Os anos 2000 chegaram, meus pais se separaram e os natais passaram a ser com os amigos. Nirvana, Iron Maiden, Guns’n Roses. Muito vinho barato, run com coca. Diversão, alegria. Antes, a missa com um bebê recém-nascido passando de mão em mão na igreja toda, simbolizando o Menino Jesus. E eu sonhando que, um dia, fosse o meu bebê a passear entre todos.
Chegou minha vez de celebrar com minha própria família. Casei em dezembro e, aos poucos, fui aprendendo a cozinhar minha própria ceia. Meus parentes sofrendo enquanto eu aprendia o ponto certo do Chester, da lasanha. Em algumas vezes, deu certo. Em outras, comeram assim mesmo, só para me agradar. Criamos nossa própria tradição de celebrar com suco de uva cada dia feliz.
A primeira metade dos meus natais em família de casa se dividiram entre os plantões do jornal e a igreja, porque eu cantava. Já a segunda, foi inventando calendários de advento que nem sempre conseguia concluir.

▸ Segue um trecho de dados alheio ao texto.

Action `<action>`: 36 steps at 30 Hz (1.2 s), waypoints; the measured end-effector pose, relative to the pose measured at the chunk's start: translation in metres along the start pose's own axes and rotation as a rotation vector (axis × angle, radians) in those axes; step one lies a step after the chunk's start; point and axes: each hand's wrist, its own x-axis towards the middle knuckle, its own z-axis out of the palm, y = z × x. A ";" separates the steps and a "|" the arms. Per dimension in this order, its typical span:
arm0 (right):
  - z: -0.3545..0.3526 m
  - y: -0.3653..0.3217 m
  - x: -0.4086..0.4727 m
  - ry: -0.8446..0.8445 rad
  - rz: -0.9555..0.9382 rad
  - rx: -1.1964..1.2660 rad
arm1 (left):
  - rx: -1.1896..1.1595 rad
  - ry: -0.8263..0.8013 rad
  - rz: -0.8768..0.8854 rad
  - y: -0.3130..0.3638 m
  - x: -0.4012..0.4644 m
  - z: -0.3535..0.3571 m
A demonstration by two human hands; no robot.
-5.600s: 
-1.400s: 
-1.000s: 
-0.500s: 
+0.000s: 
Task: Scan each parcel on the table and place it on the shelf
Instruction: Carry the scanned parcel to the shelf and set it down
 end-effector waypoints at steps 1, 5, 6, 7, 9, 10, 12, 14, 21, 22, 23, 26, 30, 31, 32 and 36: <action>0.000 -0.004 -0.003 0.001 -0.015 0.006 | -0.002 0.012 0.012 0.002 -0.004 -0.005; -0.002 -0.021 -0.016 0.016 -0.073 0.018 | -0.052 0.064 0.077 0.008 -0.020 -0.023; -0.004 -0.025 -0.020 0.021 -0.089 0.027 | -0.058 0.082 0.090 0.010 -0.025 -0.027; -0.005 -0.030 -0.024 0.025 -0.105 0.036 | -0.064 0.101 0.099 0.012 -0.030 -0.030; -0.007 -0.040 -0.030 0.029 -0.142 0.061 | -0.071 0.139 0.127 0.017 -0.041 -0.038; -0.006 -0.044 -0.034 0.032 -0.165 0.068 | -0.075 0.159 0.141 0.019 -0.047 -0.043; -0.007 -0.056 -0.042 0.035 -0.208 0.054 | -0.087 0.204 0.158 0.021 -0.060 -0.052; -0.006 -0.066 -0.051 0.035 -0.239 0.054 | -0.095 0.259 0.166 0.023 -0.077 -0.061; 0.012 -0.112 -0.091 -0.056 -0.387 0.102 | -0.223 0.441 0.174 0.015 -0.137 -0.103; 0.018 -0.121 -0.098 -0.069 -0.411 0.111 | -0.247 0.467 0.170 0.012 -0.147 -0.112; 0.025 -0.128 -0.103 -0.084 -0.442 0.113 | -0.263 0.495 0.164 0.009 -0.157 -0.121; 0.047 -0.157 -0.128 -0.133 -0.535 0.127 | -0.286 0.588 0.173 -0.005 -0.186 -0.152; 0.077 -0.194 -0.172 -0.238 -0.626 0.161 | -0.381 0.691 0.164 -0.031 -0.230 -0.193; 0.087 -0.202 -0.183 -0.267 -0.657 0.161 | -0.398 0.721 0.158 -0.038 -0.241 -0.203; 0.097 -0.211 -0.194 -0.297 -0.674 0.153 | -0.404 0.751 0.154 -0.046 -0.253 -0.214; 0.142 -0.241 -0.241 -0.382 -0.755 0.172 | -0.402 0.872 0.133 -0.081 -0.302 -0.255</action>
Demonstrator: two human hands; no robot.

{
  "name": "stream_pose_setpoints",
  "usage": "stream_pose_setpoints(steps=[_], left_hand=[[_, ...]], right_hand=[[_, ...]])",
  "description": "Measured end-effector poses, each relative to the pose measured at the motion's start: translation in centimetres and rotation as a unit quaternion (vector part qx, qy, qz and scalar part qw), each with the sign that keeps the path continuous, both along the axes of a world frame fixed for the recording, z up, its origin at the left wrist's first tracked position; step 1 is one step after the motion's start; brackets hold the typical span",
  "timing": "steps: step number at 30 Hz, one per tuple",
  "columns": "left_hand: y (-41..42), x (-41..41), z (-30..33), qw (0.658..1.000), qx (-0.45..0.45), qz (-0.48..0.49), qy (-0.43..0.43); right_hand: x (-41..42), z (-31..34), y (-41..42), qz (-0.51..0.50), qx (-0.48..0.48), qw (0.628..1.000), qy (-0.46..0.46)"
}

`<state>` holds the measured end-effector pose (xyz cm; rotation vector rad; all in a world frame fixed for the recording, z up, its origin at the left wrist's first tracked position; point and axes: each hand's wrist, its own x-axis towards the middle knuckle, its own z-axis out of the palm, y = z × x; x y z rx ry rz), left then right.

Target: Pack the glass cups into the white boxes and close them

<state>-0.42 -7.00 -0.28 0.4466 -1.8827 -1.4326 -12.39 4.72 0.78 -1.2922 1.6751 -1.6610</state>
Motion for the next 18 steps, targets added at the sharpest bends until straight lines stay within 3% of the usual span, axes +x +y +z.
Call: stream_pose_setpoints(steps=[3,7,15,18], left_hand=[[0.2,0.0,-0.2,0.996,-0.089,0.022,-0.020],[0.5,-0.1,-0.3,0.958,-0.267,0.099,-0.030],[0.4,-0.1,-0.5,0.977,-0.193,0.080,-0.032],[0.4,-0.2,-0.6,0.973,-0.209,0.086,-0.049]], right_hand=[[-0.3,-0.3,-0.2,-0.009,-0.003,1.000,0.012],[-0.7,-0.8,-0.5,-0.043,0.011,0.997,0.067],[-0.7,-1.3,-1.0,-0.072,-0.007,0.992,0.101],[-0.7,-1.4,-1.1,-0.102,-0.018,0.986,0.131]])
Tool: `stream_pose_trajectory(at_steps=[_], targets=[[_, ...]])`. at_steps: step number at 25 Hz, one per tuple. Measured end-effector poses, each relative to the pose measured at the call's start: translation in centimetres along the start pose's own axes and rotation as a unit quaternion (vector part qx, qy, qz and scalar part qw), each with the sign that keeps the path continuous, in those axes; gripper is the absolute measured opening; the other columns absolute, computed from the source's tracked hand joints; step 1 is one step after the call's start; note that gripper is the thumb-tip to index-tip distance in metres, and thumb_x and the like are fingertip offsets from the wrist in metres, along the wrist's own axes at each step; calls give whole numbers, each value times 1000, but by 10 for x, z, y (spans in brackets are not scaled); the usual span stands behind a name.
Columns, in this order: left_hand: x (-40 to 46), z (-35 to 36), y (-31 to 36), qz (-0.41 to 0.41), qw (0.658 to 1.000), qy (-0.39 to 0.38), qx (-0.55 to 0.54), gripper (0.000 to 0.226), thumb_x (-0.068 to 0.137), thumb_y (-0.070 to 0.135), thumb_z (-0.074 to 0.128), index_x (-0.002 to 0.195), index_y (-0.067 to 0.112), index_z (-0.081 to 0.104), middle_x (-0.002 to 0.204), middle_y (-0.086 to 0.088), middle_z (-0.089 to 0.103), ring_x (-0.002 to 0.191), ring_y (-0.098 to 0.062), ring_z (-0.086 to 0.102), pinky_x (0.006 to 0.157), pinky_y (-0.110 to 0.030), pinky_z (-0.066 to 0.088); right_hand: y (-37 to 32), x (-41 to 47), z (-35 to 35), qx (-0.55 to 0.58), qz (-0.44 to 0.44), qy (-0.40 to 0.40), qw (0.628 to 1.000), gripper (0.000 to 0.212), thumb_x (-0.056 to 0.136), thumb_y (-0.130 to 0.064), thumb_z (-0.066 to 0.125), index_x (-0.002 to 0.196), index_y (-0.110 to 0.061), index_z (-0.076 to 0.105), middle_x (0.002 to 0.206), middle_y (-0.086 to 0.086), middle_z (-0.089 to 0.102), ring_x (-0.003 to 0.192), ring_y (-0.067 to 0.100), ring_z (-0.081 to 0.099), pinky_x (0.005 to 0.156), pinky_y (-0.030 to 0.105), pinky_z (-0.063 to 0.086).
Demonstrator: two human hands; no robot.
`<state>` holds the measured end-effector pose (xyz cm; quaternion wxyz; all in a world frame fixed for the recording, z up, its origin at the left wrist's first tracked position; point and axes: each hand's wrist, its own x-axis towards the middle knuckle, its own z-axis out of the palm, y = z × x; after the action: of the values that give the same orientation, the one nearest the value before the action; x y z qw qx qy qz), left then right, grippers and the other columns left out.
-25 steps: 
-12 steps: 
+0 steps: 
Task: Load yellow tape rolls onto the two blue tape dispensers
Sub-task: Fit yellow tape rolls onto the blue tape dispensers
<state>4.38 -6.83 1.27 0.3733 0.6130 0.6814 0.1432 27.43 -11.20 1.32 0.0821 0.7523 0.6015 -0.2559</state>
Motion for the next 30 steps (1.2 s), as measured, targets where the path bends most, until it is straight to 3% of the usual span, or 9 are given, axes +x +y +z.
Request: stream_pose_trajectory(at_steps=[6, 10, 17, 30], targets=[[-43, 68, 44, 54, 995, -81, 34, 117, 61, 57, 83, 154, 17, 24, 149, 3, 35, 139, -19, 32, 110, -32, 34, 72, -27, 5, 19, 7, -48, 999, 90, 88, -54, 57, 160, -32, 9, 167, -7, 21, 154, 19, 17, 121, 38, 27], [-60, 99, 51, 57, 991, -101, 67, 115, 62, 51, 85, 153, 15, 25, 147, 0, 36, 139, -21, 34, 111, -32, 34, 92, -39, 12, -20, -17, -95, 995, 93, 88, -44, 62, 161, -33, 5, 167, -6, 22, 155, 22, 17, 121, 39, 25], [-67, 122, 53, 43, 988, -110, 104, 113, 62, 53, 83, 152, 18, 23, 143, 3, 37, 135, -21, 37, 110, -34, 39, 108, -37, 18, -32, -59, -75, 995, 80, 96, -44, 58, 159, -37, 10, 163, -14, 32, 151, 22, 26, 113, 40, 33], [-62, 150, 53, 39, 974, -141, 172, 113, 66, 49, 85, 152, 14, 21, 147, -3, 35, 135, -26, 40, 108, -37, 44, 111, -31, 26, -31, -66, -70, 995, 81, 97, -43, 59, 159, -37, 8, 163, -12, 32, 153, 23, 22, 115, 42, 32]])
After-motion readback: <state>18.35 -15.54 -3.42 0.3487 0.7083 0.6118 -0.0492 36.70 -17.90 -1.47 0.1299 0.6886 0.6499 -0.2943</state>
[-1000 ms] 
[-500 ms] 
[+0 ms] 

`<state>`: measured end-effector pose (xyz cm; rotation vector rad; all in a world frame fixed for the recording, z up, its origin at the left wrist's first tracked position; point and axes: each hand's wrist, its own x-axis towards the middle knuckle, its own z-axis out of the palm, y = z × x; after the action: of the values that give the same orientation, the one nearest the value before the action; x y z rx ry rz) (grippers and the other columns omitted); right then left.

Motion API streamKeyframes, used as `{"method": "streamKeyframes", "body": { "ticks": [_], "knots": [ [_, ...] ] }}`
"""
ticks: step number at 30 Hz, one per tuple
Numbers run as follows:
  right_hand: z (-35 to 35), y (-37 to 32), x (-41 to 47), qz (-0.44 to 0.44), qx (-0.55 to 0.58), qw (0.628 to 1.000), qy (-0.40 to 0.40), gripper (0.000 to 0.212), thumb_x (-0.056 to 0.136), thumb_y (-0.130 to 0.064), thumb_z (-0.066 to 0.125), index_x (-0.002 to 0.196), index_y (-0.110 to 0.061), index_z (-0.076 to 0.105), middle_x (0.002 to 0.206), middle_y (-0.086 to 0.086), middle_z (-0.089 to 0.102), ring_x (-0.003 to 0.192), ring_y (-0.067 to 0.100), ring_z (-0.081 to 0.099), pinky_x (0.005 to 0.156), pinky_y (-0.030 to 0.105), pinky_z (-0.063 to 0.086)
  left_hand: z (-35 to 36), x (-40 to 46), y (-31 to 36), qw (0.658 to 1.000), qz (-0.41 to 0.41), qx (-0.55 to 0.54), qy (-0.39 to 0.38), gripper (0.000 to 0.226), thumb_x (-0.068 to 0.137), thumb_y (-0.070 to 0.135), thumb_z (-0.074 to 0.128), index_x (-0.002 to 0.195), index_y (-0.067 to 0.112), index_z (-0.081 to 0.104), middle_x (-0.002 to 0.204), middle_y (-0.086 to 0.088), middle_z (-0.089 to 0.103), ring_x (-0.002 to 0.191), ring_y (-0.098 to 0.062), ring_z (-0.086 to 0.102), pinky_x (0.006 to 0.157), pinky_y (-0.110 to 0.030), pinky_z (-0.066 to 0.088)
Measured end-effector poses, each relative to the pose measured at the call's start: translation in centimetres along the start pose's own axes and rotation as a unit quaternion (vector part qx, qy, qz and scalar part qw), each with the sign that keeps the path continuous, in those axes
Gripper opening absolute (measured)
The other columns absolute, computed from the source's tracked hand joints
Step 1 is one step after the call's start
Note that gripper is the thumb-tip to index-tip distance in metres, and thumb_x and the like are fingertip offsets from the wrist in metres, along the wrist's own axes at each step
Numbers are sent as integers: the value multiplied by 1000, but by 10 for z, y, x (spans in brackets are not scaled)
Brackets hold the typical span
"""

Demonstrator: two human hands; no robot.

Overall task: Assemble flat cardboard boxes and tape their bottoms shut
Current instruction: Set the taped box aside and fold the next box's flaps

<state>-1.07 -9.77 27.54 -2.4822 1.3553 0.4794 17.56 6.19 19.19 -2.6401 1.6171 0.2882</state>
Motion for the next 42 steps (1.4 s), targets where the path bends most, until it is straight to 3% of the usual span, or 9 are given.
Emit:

No nosso último natal antes da grande transformação, tivemos o privilégio de presenciar mais uma lagarta virando borboleta em nossa casa. Uma monarca fêmea, que batizamos de Natalice, por ter nascido dia 24. Ela veio apressada e logo voou pela janela. Mal sabíamos as mudanças que viriam em um ano tão tumultuado como foi o de 2022.
Depois, ainda nos erguendo, nos aprumamos, compramos nossa sonhada árvore de Natal e fazemos questão de celebrar com direito à comida gostosa na mesa, foto com o papai noel do shopping, que minha mãe ama e faz questão e, quando é possível, ver as luzes no Hotel Excelsior e as redes da Praça do Ferreira.
Para mim, o mais precioso do tempo do Natal é a gratidão por tantas celebrações passadas e a vontade de nunca deixar de festejar o Jesus Menino, que dá sentido a tantas e tantas batalhas que todos os dias nós tentamos vencer. O Natal é abraço, carinho e demonstrar amor. E sempre terá alguém para receber esse amor. Vou celebrar até o dia que eu morrer. Isso é meu e eu não abro mão.